**EXERCISE AIM**.
Could you reproduce, from the records below, everything from the line with "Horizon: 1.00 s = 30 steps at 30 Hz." down to the line with "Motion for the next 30", keeping both of those lines and changing nothing?
================
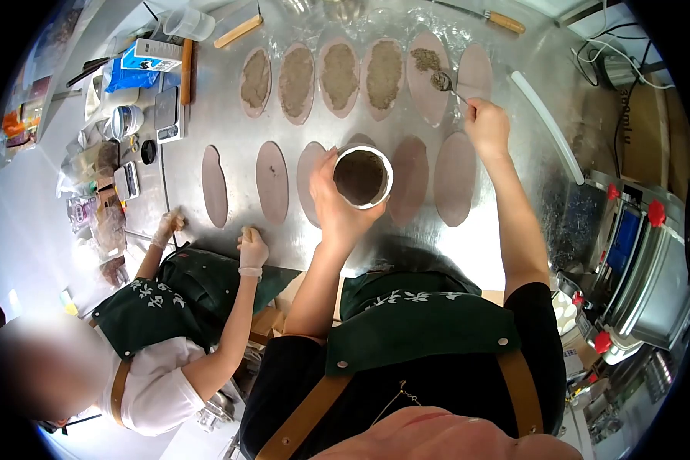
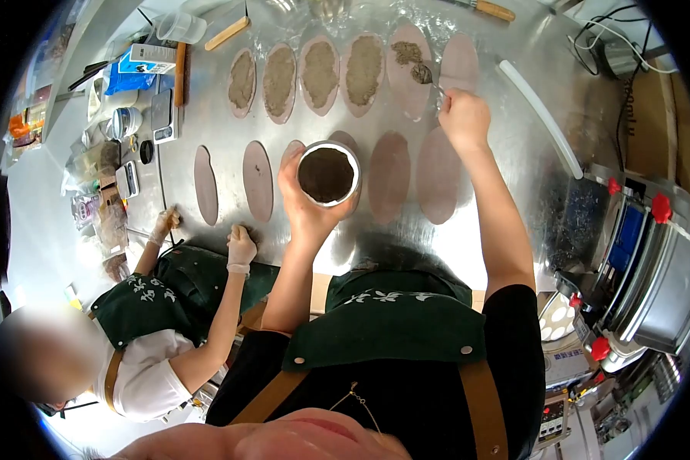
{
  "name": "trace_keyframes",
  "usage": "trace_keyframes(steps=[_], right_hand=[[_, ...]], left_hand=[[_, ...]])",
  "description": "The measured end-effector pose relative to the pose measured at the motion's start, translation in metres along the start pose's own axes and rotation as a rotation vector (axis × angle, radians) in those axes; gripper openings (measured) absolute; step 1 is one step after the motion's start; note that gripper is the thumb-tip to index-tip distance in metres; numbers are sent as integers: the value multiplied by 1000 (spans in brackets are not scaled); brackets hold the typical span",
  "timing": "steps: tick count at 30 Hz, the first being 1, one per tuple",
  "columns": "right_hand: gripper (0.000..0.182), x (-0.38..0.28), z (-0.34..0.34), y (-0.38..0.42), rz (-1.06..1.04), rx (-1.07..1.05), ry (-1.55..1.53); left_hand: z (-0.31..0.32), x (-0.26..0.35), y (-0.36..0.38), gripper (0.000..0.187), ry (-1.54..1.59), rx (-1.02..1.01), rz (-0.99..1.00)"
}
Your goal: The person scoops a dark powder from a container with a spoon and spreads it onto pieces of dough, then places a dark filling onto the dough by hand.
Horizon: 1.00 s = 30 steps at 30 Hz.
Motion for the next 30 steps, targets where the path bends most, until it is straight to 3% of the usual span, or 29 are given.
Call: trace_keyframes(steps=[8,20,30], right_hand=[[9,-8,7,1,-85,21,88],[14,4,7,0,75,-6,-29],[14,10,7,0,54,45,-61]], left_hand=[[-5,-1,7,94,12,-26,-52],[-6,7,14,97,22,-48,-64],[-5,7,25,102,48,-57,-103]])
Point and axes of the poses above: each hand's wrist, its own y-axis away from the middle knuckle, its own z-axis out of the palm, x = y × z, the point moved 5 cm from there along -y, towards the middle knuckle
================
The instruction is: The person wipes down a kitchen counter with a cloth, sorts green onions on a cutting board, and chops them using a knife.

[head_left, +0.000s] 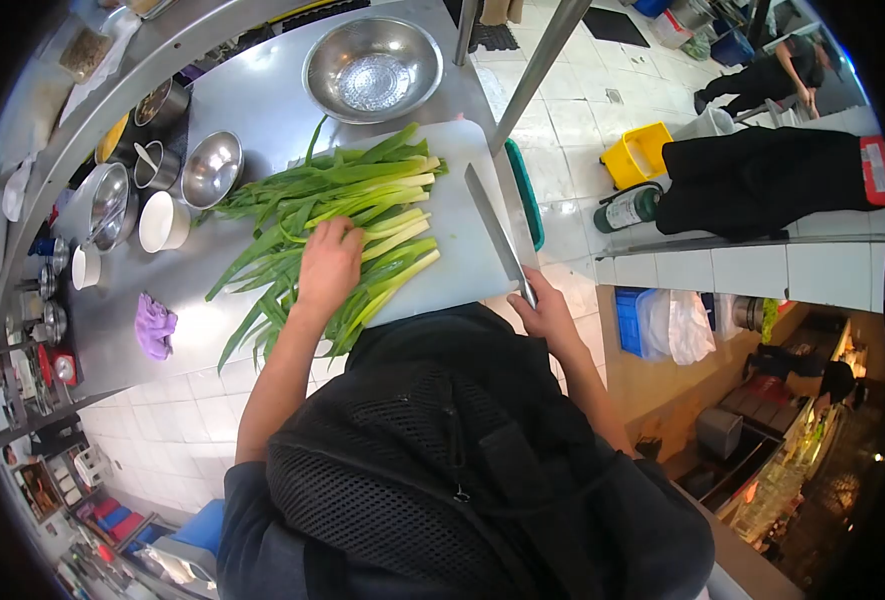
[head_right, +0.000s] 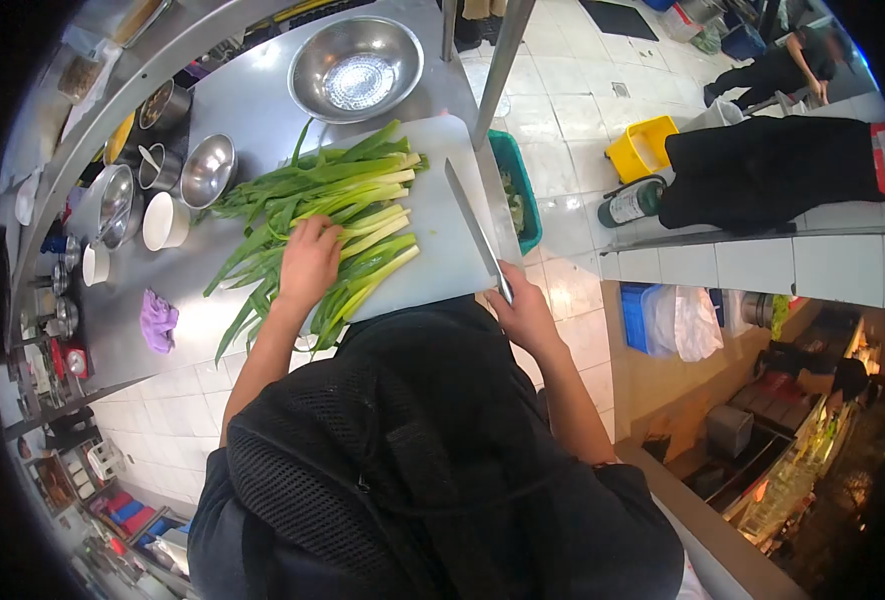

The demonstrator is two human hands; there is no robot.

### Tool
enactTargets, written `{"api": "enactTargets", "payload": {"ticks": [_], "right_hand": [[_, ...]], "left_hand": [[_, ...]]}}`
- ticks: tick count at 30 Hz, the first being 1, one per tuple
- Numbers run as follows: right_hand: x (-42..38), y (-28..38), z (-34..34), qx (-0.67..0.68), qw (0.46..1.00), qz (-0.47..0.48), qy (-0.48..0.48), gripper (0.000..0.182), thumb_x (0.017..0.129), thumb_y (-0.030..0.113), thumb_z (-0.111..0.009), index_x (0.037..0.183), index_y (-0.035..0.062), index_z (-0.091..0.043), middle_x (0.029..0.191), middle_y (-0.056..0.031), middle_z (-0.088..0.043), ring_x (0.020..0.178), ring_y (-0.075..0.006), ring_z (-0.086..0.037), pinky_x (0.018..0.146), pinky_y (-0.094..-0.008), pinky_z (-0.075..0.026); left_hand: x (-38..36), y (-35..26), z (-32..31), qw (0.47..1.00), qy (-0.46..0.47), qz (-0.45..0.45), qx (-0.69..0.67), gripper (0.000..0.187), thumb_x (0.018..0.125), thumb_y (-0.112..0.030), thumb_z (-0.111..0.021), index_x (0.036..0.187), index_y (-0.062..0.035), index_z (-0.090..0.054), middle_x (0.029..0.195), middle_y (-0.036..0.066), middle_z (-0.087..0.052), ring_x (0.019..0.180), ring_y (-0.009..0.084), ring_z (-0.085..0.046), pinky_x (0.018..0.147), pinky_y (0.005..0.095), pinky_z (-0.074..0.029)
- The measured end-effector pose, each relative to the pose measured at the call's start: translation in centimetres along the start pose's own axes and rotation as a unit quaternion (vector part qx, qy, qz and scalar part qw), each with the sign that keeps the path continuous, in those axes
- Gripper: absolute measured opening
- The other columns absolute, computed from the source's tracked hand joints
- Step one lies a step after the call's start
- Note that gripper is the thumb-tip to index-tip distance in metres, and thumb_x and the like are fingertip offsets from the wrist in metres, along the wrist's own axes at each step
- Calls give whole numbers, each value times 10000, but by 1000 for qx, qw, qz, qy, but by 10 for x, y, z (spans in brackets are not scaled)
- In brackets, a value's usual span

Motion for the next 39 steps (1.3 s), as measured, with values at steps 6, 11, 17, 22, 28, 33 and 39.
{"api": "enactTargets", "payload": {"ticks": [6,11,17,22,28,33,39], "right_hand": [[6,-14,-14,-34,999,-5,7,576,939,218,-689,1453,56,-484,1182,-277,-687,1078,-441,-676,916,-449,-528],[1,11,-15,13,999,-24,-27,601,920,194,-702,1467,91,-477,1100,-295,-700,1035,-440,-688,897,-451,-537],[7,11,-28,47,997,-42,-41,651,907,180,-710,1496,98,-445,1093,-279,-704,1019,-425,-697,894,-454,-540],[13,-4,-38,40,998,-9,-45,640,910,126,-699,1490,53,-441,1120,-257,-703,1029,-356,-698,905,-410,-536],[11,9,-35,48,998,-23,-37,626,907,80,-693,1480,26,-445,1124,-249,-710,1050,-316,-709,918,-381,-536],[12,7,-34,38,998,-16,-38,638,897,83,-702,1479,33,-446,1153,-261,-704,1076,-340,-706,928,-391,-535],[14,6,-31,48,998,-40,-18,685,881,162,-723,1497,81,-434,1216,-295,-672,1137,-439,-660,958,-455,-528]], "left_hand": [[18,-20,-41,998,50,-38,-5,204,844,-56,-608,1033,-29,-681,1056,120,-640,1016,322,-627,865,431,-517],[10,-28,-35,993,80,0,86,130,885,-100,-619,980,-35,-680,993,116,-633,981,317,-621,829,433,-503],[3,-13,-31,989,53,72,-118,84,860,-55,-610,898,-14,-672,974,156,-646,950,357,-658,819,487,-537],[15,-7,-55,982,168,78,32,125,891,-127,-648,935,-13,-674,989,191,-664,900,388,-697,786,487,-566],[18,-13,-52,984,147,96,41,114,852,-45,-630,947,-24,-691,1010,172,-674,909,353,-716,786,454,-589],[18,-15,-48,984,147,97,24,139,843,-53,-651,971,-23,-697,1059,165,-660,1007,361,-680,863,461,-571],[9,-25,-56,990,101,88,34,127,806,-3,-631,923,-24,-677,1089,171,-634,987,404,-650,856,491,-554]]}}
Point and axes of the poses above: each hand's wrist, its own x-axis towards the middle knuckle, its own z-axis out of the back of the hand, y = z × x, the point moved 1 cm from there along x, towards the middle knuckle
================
**ANSWER FOR THE TASK**.
Horizon: 1.00 s = 30 steps at 30 Hz.
Motion for the next 30 steps, targets where the path bends most, until it is straight to 3% of the usual span, or 29 are given.

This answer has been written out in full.